Senate Bill 338 was introduced February 16, 2017 and amends several statutory provisions of the West Virginia Medical Professional Liability Act ("MPLA"). W. Va. Code § 55-7B-1 et seq. The bill provides a statutory definition of "occurrence;" sets forth a shortened statute of limitations and preferred venue for claims brought against nursing homes, assisted living facilities, and other related entities; and regulates attorneys' contingency fees based on amounts recovered.
The bill defines "occurrence" broadly and includes all treatment related to the alleged injury or injuries, including follow up care, and whether those injuries arose during one encounter or over the course of many. This new definition primarily would be expected to affect the damages caps that the MPLA already has established on a "per occurrence" basis. For example, the MPLA has set forth "per occurrence" trauma caps (W. Va. Code § 55-7B-9c) and noneconomic damages caps (W. Va. Code § 55-7B-8).
The bill also would establish a one-year statute of limitations period (as opposed to the two-year statute already established by the MPLA) for medical professional liability claims against nursing homes, assisted living facilities, and other related entities. Moreover, all claims against them would have to be filed in the county where the nursing home or other facility is located and the alleged malpractice occurred. The bill does not affect a party's ability to remove a case to federal court, however.
Finally, the bill would establish a ceiling on contingency fees attorneys could collect based on the amount recovered in the action. The limits are as follows:
$50,000 or less recovered 33 ½ %
$50,001 to $100,000 recovered 25%
$100,001 to $600,000 recovered 20%
$600,000 or more recovered 15%
These limits would apply regardless of whether the amount was recovered by settlement, arbitration, or judgment. These caps apply uniformly to recoveries on behalf of a "responsible adult, an infant, or a protected person." The amount "recovered" means the net sum recovered after deducting any disbursement or costs incurred in connection with prosecution or settlement of the claim. Costs of medical care are not deductible disbursements or costs for this purpose.
If passed, the bill would apply to all causes of medical professional liability claims filed on or after July 1, 2017.
The bill passed the Senate and was introduced in the House on March 9th with some notable changes.
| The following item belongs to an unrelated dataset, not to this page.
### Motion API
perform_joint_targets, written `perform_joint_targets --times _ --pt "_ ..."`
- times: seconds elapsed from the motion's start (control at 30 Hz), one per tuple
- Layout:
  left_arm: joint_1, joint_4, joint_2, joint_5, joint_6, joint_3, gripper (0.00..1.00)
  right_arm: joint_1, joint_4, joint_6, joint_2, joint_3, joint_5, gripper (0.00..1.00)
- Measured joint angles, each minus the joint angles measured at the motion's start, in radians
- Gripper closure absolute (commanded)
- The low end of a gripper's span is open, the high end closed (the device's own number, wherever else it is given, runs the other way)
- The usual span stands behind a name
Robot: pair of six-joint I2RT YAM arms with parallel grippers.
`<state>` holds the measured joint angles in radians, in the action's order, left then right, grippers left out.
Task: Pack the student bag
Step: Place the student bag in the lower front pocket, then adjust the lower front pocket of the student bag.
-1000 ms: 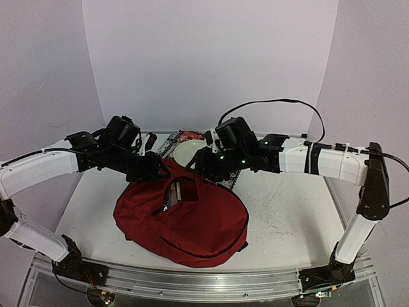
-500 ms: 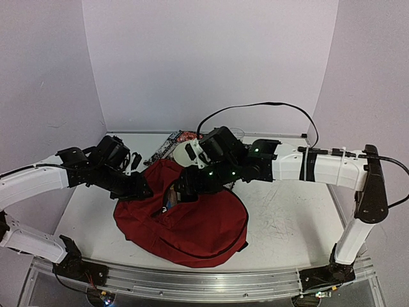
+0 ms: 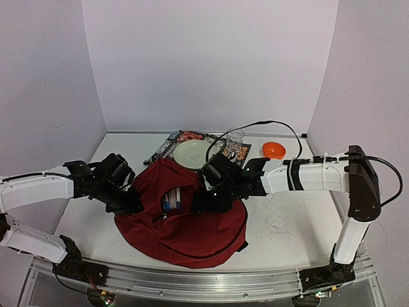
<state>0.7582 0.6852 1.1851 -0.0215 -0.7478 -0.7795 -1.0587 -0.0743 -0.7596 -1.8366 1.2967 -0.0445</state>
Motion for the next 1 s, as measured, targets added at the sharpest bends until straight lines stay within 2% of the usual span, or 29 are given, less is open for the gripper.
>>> perform_joint_targets --times 0.13,0.27,0.47,0.67,0.87,1.0 --pt "0.000 -0.004 0.000 0.015 -0.016 0.018 0.67 0.004 -0.008 -0.002 0.001 -0.026 0.009 0.47" --pt "0.000 -0.005 -0.004 0.016 -0.037 0.019 0.63 -0.002 -0.039 0.038 0.003 0.009 0.012 0.45" --pt "-0.002 -0.003 -0.032 0.015 -0.065 -0.004 0.56 -0.016 -0.068 0.100 0.015 0.126 0.000 0.35" --pt "-0.003 -0.006 -0.036 -0.014 -0.088 -0.026 0.52 -0.020 -0.041 0.072 0.018 0.217 -0.040 0.28" --pt "-0.003 -0.006 -0.052 -0.038 -0.130 -0.026 0.49 -0.018 0.019 -0.058 -0.023 0.270 -0.066 0.32" --pt "-0.005 -0.029 -0.078 -0.067 -0.180 -0.015 0.48 -0.017 0.073 -0.152 -0.091 0.279 -0.100 0.42"
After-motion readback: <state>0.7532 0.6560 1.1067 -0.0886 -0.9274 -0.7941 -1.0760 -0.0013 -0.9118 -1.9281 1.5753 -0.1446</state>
The Committee Substitute bill first has broadened the one-year statute of limitations to specifically include claims against "a distinct part of an acute care hospital providing intermediate care or skilled nursing care or its employees." These parts of facilities are in addition to nursing homes, assisted living facilities, and related entities.
The current version of the bill also has eliminated the contingency fee provisions. The remainder of the bill remains substantially unchanged.
Senate Bill 338 was sent to Governor Jim Justice on April 3, 2017. In summary, the bill's final version would make the following changes to medical professional liability claims under the Medical Professional Liability Act ("MPLA"), W. Va. Code §§ 55-7B-1 et seq:
- It would provide a broad definition of "occurrence," primarily to avoid the filing of multiple lawsuits arising from the same course of treatment and preventing plaintiffs from circumventing damages caps by potentially recovering the cap for each separate lawsuit.
- It would provide for a one-year statute of limitations period for medical professional liability claims against nursing homes, assisted living facilities, their related employees or a distinct part of an acute care hospital providing intermediate care or skilled nursing care or its employees.
- It would require a lawsuit against the above-referenced facilities to be filed in the circuit court of the county in which it is located.
- It would provide new pre-suit requirement timelines. The MPLA typically has required the notice of claim and screening certificate of merit to be provided to health care providers simultaneously. However, the MPLA also provided that a claimant may provide a screening certificate of merit within 60 days after the health care provider received the notice of claim, but only in cases where serving them simultaneously was not feasible due to time constraints. Senate Bill 338 created a similar provision for suits against nursing homes and related facilities and allows the screening certificate of merit to be provided within 180 days, rather than 60.